Steve Loughran commented on HADOOP-18233:
-----------------------------------------

bq. Appreciate any suggestions for how to proceed or debug further?

As with any execution problem: try to isolate it and make it replicable.

All the s3a code is there for you to look at -can you actually see any problem 
in a code review? 

We've not had any known problems in that class. Which makes me wonder if other 
things are at play, in particular how spark launches clusters/queries.

Looking at TemporaryAWSCredentialsProvider, it raises that exception if either 
there are no credentials, or if there are Full credentials rather than session 
ones (i.e. the session key is missing/empty).
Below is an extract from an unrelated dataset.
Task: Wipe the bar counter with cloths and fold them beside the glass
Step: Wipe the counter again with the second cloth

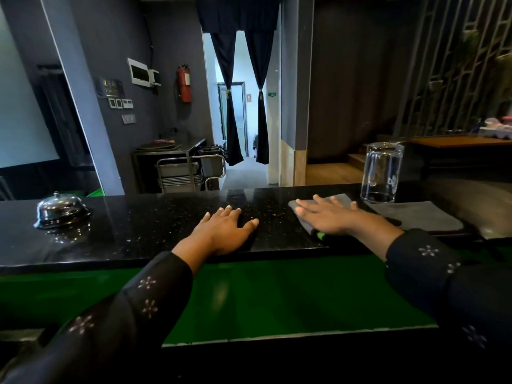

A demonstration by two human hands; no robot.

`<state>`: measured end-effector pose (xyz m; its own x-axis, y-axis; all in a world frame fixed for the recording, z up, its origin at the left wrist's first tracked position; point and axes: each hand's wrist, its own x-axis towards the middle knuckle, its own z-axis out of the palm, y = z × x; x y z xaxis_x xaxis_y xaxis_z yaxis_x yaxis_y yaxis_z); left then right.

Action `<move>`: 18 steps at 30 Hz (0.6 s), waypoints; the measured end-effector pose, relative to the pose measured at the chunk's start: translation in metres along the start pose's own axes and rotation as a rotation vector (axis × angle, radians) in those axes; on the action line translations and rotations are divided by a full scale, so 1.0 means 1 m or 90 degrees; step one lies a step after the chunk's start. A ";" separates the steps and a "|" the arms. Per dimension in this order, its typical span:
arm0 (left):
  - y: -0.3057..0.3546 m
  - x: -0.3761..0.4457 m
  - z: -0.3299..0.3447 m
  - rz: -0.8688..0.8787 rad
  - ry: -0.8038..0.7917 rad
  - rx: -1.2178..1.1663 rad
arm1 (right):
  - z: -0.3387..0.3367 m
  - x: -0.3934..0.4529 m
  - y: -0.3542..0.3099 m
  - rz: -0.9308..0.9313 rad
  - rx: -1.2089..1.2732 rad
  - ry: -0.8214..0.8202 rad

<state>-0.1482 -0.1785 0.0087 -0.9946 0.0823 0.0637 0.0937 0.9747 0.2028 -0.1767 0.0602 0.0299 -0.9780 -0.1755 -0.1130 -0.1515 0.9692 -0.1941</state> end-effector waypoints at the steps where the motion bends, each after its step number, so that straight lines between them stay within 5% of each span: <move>1: -0.001 0.001 0.001 0.004 0.005 0.000 | -0.002 0.009 0.000 0.030 0.002 0.007; 4: -0.003 0.004 0.002 0.008 0.028 -0.019 | -0.002 0.031 -0.025 0.055 -0.010 0.010; 9: -0.012 0.011 -0.015 0.018 0.071 -0.090 | 0.026 0.021 -0.097 -0.150 -0.063 0.018; 13: -0.039 0.005 -0.032 0.008 0.066 -0.113 | 0.029 0.007 -0.092 -0.241 -0.044 0.010; 18: -0.056 -0.008 -0.028 -0.019 0.040 -0.073 | 0.007 0.045 -0.032 -0.036 -0.040 0.046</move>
<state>-0.1439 -0.2393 0.0241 -0.9926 0.0365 0.1160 0.0717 0.9464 0.3151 -0.2150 0.0201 0.0240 -0.9751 -0.2193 -0.0325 -0.2130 0.9674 -0.1368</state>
There is that little spark launch 
feature where environment variables will get picked up and remapped to s3a 
credentials...maybe that is a factor? has it confused things by overwriting 
some values.

Otherwise, maybe somehow the S3A file system is being created before those 
spark.hadoop.fs.s3a values are picked up/with a different config.

try setting them in a core-site.xml file rather than through spark.

Judging by the stock trace, you are actually running a version of Hadoop which 
has support for delegation tokens in S3A. you might want to play with them to 
see if your workers can actually collect and use credentials from the spark job 
launch, which could include generating session credentials dynamically.

Anyway, there is nothing to immediately obvious -afraid you will be having to 
debug this yourself. And sadly, we are constrained by how much we can log it 
debug level in authentication because we don't want to log any secrets. Sorry.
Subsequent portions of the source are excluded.